The Tipping Point

The Tipping Point
Photo by Sam Dan Truong / Unsplash

Tipping in the U.S. has changed significantly over the past few years, particularly during the height of the Covid-19 panic, precipitating a need for payment methods to evolve. A key player in this were the proliferation of digital payment systems with customer-facing screens. Allowing you (and bystanders) to see your total and how much you tipped - adding a touch of social pressure. Are businesses using these point of sale machines to "guilt" customers into tipping for services we normally didn't tip for before?

The Social Pressure Of Tipping

Increases in the dollar amount and frequency of tipping were definitely noticed during the pandemic. People who were still able to keep their jobs and wanted to take advantage of the few businesses that were still allowed to operate, typically gave larger tips to "help out". Digital payment devices provided businesses with options that satisfied government edicts and allowed larger and even custom tip amounts for workers.

Now, point-of-sale hardware and other digital payment systems are nearly ubiquitous. They can be found in traditional sit-down restaurants, coffee shops and bakeries. Scan your credit card, provide a signature and a tip.

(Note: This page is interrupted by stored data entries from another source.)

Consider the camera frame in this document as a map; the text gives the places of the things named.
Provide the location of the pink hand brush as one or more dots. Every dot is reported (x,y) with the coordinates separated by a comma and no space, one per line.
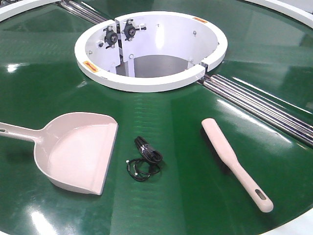
(229,158)

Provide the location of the pink plastic dustpan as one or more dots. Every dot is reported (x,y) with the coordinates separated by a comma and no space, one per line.
(73,150)

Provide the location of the green conveyor belt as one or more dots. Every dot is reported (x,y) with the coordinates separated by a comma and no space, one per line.
(165,177)

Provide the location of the far steel roller strip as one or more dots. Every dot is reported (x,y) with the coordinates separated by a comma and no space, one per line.
(82,11)

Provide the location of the steel roller strip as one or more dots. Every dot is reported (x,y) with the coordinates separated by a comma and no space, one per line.
(260,106)
(82,11)

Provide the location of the near steel roller strip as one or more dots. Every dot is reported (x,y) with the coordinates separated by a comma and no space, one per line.
(260,106)

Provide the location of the white outer rim right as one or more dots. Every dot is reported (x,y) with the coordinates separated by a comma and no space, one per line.
(292,11)

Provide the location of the white rim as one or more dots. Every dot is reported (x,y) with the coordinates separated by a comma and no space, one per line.
(292,11)
(8,10)

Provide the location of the white outer rim left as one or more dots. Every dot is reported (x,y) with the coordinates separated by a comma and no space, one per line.
(8,10)

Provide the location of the white central ring housing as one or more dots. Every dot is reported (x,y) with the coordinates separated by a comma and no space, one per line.
(174,51)

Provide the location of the right black bearing mount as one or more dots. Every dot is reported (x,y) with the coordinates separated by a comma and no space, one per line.
(130,29)

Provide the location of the black bearing mount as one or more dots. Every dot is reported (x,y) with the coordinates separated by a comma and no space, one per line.
(111,37)
(130,29)

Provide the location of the left black bearing mount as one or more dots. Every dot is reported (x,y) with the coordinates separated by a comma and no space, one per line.
(111,37)

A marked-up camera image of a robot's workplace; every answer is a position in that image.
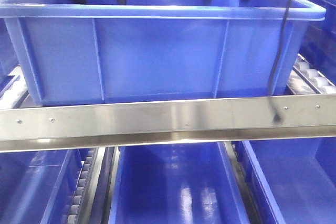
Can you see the blue bin lower left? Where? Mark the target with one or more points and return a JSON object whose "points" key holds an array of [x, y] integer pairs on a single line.
{"points": [[38, 187]]}

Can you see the blue bin lower right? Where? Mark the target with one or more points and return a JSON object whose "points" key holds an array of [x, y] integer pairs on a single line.
{"points": [[291, 181]]}

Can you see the steel rack front crossbar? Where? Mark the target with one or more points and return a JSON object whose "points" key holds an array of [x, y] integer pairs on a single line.
{"points": [[168, 122]]}

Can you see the roller track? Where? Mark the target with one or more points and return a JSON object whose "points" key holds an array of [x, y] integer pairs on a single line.
{"points": [[305, 79], [80, 201]]}

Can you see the blue bin upper left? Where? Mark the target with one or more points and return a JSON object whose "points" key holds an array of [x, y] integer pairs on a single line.
{"points": [[8, 57]]}

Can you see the far right roller track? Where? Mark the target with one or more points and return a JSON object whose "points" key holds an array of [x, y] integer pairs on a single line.
{"points": [[305, 79]]}

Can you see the lower left roller track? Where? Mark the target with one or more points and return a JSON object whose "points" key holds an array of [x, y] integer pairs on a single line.
{"points": [[80, 201]]}

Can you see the large blue plastic box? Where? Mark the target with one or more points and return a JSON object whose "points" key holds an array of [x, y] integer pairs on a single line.
{"points": [[150, 50]]}

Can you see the blue bin lower centre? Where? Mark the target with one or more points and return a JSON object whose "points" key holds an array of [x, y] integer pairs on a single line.
{"points": [[176, 183]]}

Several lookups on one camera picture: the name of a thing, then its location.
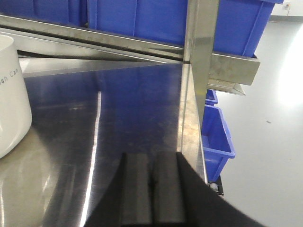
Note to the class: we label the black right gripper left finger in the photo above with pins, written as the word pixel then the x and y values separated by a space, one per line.
pixel 126 202

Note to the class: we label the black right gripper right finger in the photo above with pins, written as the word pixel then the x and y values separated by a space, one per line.
pixel 182 199

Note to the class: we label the white plastic trash can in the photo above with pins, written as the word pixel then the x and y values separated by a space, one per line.
pixel 15 110

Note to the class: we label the blue bin lower right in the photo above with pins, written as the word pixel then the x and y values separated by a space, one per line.
pixel 217 143

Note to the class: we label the large blue bin upper shelf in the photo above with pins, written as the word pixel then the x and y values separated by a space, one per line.
pixel 239 27

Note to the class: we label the blue bin upper left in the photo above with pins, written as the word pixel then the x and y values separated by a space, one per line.
pixel 71 12

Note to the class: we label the black caster wheel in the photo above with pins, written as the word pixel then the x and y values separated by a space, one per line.
pixel 217 186

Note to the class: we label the small blue bin behind post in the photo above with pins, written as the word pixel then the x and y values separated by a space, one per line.
pixel 211 97

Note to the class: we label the stainless steel shelf frame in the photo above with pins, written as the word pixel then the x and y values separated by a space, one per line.
pixel 202 68

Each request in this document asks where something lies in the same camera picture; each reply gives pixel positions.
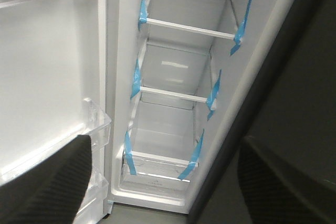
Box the clear crisper drawer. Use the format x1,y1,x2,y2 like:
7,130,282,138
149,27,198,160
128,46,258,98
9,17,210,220
120,151,198,197

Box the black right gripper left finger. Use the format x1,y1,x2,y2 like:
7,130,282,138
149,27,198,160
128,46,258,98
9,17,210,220
1,135,92,223

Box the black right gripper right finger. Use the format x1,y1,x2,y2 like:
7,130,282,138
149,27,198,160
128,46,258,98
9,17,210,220
237,136,335,223

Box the white open fridge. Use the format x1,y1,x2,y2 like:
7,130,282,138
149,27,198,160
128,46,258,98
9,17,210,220
106,0,294,214

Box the clear middle door bin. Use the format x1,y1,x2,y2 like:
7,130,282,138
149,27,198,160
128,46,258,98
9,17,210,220
1,98,112,185

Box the fridge door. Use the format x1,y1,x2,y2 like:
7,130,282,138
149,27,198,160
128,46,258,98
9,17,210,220
1,0,109,183

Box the clear lower door bin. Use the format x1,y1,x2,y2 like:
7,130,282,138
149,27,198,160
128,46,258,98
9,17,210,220
73,166,109,224

It's the tip where businesses are taking notice. Tip percentages on a typical machine can range from 10% to as much as 30%.

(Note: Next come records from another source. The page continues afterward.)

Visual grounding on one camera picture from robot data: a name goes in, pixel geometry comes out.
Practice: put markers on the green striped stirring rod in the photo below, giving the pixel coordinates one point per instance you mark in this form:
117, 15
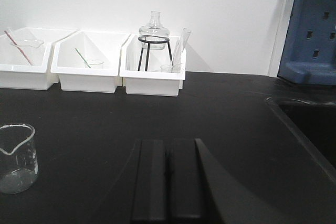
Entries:
83, 59

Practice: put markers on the middle white storage bin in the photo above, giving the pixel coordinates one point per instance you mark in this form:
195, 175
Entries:
93, 45

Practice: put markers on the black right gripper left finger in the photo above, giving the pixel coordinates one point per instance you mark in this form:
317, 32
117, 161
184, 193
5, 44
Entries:
149, 201

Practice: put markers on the clear glass test tube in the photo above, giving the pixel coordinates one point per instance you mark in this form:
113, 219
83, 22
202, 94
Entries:
181, 45

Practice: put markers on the clear glass beaker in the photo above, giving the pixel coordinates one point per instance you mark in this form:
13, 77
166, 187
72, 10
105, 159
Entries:
19, 166

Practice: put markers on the white storage bin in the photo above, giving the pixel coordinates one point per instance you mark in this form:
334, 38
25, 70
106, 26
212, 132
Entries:
38, 44
153, 75
93, 45

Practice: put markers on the small beaker in middle bin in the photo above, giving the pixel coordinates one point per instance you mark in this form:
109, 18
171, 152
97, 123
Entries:
94, 64

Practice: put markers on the right white storage bin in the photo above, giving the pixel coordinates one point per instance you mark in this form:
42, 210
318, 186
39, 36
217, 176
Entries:
153, 75

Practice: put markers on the black wire tripod stand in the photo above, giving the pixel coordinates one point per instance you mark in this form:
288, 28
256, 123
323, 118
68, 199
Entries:
147, 51

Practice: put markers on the black lab sink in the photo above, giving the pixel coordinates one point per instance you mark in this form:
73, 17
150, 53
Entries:
312, 124

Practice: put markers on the left white storage bin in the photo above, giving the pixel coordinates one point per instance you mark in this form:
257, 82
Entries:
38, 44

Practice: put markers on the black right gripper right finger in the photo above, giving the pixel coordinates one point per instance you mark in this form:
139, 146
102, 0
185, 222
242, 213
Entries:
186, 198

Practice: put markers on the red striped stirring rod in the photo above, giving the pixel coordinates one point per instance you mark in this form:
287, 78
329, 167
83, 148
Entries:
17, 46

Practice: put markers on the blue drying rack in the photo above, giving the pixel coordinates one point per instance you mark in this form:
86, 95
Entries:
308, 56

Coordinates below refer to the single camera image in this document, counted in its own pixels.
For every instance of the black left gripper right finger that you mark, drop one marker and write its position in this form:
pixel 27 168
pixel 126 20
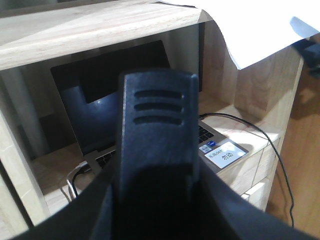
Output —
pixel 224 215

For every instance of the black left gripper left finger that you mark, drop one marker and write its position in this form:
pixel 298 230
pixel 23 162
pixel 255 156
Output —
pixel 88 217

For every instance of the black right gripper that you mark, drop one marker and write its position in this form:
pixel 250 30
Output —
pixel 310 52

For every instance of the white paper sheet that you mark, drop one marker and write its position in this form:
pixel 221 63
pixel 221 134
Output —
pixel 255 29

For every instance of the black stapler with orange button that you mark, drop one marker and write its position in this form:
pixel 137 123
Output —
pixel 156 193

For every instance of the wooden shelf unit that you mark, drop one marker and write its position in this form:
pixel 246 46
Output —
pixel 262 93

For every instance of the white label sticker right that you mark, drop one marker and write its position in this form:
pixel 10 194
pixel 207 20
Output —
pixel 225 154

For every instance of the silver laptop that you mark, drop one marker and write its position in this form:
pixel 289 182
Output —
pixel 89 93

That's not just at your typical business-casual restaurant, fast food places are asking for that as well. All in full view of your server or barista. You're being asked to add an additional 30% to your $5.00 coffee - for something that took a minute to make. They can do this because they have removed the complication and hassle typically involved with tipping. It used to be the case that for some services - like buying coffee, whether you left a tip or not depended on if you had any spare change in our pocket or small enough bills in your wallet to contribute - and if you didn't tip because you didn't have it or didn't want to was no big deal.

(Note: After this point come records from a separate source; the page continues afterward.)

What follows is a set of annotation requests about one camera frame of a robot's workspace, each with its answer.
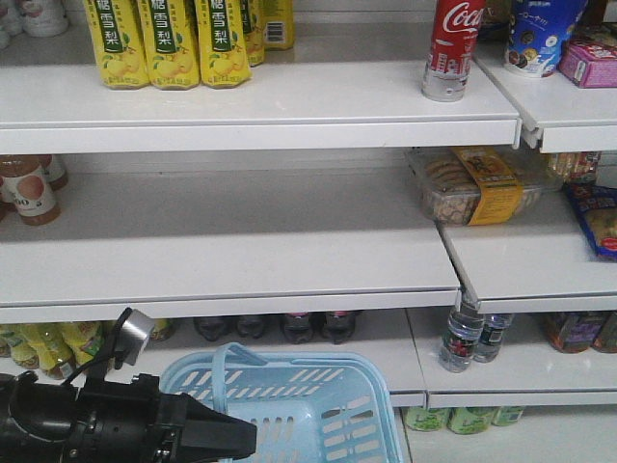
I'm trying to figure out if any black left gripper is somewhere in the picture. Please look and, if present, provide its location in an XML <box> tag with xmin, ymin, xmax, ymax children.
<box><xmin>62</xmin><ymin>373</ymin><xmax>257</xmax><ymax>462</ymax></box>

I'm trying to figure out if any light blue plastic basket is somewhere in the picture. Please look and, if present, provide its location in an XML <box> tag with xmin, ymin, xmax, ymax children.
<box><xmin>160</xmin><ymin>342</ymin><xmax>404</xmax><ymax>462</ymax></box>

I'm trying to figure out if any red coca cola aluminium bottle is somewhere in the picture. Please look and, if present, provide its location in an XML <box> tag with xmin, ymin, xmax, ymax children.
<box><xmin>421</xmin><ymin>0</ymin><xmax>486</xmax><ymax>102</ymax></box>

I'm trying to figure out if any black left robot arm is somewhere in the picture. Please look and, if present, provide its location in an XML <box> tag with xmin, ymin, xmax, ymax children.
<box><xmin>1</xmin><ymin>371</ymin><xmax>256</xmax><ymax>462</ymax></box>

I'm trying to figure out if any yellow iced tea bottle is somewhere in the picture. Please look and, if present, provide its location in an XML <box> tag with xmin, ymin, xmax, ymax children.
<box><xmin>19</xmin><ymin>323</ymin><xmax>76</xmax><ymax>380</ymax></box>
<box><xmin>60</xmin><ymin>321</ymin><xmax>104</xmax><ymax>366</ymax></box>

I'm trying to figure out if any white metal shelf unit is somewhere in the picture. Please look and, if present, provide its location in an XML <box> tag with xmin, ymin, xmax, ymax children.
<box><xmin>1</xmin><ymin>1</ymin><xmax>616</xmax><ymax>462</ymax></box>

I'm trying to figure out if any clear water bottle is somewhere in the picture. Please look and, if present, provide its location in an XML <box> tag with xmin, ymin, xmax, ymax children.
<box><xmin>439</xmin><ymin>296</ymin><xmax>484</xmax><ymax>373</ymax></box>

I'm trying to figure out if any orange C100 juice bottle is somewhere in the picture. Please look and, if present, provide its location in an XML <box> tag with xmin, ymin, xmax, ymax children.
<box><xmin>1</xmin><ymin>155</ymin><xmax>61</xmax><ymax>226</ymax></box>

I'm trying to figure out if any clear cookie box yellow label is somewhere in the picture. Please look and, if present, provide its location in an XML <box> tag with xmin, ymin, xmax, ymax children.
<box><xmin>408</xmin><ymin>146</ymin><xmax>561</xmax><ymax>226</ymax></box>

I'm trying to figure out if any yellow pear drink bottle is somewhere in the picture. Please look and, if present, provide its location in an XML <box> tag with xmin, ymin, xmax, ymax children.
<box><xmin>137</xmin><ymin>0</ymin><xmax>201</xmax><ymax>90</ymax></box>
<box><xmin>195</xmin><ymin>0</ymin><xmax>252</xmax><ymax>89</ymax></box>
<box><xmin>83</xmin><ymin>0</ymin><xmax>150</xmax><ymax>90</ymax></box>

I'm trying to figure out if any blue snack packet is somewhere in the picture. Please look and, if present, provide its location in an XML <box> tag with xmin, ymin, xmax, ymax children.
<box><xmin>564</xmin><ymin>183</ymin><xmax>616</xmax><ymax>261</ymax></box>

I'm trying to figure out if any blue white snack cup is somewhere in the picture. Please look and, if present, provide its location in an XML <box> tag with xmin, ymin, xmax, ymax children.
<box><xmin>503</xmin><ymin>0</ymin><xmax>587</xmax><ymax>78</ymax></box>

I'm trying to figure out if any pink snack box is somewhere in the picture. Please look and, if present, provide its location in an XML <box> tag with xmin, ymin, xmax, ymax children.
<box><xmin>558</xmin><ymin>40</ymin><xmax>616</xmax><ymax>89</ymax></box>

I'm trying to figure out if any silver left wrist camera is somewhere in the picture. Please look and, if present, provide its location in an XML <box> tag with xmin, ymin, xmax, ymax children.
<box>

Now, with digital payment systems providing the customer with tip options, how much spare change you have on you is no longer an obstacle. Even the obstacle of calculating the percentage is removed, giving the customer even less of a reason not to tip. This is by design. Tightly wrapped in this convenience is pressure. Why wouldn't you select 20% after all the hard work has been done for you?

Should It End?

Should we end the practice of tipping completely? I don't feel that it is the customer's responsibility to make up the difference in a server's pay outside of what we're required to pay. It's the responsibility of the business. Menu prices can be increased, a service charge can be added to the bill, servers and kitchen staff can be paid more.

Many service industry employees say that they rely on tips to supplement their hourly wage. They know that customers are getting tired of being asked to tip every time they want to purchase something, but argue that they are equally tired of not being shown appreciation in the form of a tip commensurate with the service provided.

In an article in Bon Appetit by Adam Reiner, he argues that "the almighty tip still stands as the critical source of income for service workers". Maybe, but is that also true for the barista or fast food worker? It could be argued that it's a choice to work in the service industry and to build a lifestyle where tips will make the difference between eating or paying rent. There are conditions that come with any job - such as receiving a "bad" tip, sharing your tips or no tip at all. It's like working at a Hooter's restaurant and complaining about the uniform - you knew what to expect going into it.